Would you transcribe the listing that follows word for word, skipping pictures?
——————
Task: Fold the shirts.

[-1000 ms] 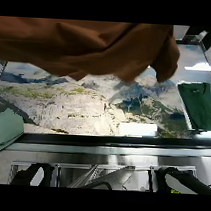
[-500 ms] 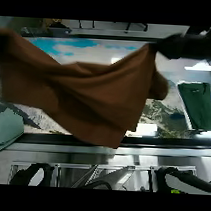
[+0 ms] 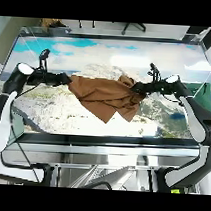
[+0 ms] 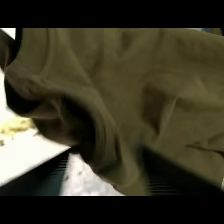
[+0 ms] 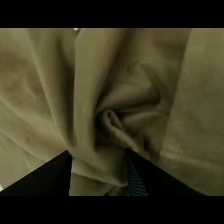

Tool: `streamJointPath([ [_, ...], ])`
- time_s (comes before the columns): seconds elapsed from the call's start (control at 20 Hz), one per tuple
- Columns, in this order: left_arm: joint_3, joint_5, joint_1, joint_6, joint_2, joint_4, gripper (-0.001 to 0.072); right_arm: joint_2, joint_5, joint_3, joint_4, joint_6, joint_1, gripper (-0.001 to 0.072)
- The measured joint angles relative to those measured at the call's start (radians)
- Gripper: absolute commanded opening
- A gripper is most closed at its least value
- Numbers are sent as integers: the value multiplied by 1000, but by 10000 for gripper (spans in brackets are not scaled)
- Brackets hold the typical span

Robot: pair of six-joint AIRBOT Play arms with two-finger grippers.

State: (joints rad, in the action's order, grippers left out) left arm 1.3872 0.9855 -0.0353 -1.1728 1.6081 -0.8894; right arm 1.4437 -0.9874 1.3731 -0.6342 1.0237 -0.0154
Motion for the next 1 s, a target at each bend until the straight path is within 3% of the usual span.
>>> streamJointPath([
  [0.3, 244, 189, -58, -78, 66, -4, 710, -133, -20, 36, -82, 5, -89, 403],
  [0.55, 82, 298, -73, -130, -23, -8, 710, -276, -147, -40, -246, 107, -190, 403],
  [0.65, -76, 270, -37, -137, -66, -6, 710, -315, -179, -121, -266, 130, -202, 403],
  [0.8, -287, 122, 45, -146, -104, 40, 710, -347, -196, -245, -255, 145, -205, 403],
  [1.0, -403, -78, 169, -152, -78, 99, 710, -360, -205, -352, -229, 155, -204, 403],
])
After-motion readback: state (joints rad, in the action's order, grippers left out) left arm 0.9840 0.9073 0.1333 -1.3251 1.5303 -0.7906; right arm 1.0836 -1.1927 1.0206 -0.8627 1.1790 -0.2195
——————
● Solved exercise:
Task: Fold the shirts.

[-1000 ms] 
[-500 ms] 
[+0 ms] 
[+0 ms] 
[+0 ms] 

Tool: `streamJointPath([ [_, ...], ])`
- time_s (comes before the columns): seconds elapsed from the call's start (control at 20 Hz), one per tuple
- Columns, in this order: left_arm: joint_3, joint_5, joint_1, joint_6, joint_2, joint_4, gripper (-0.001 to 0.072); right_arm: joint_2, joint_5, joint_3, joint_4, joint_6, joint_1, gripper (-0.001 to 0.072)
- The measured joint angles relative to those measured at the call's start (radians)
- Gripper: absolute commanded opening
- A gripper is most closed at its least value
- Numbers are sent as integers: the value multiplied by 1000, but by 10000 for gripper (spans in brackets are not scaled)
- Brackets hold the typical span

Robot: pair of six-joint AIRBOT Play arms with two-finger grippers.

State: (joints rad, in the action's order, grippers left out) left arm 1.3872 0.9855 -0.0353 -1.1728 1.6081 -0.8894; right arm 1.4437 -0.9874 1.3731 -0.6342 1.0237 -0.0154
Motion for the next 1 s, a target at each bend until the straight path is within 3% of the usual span.
>>> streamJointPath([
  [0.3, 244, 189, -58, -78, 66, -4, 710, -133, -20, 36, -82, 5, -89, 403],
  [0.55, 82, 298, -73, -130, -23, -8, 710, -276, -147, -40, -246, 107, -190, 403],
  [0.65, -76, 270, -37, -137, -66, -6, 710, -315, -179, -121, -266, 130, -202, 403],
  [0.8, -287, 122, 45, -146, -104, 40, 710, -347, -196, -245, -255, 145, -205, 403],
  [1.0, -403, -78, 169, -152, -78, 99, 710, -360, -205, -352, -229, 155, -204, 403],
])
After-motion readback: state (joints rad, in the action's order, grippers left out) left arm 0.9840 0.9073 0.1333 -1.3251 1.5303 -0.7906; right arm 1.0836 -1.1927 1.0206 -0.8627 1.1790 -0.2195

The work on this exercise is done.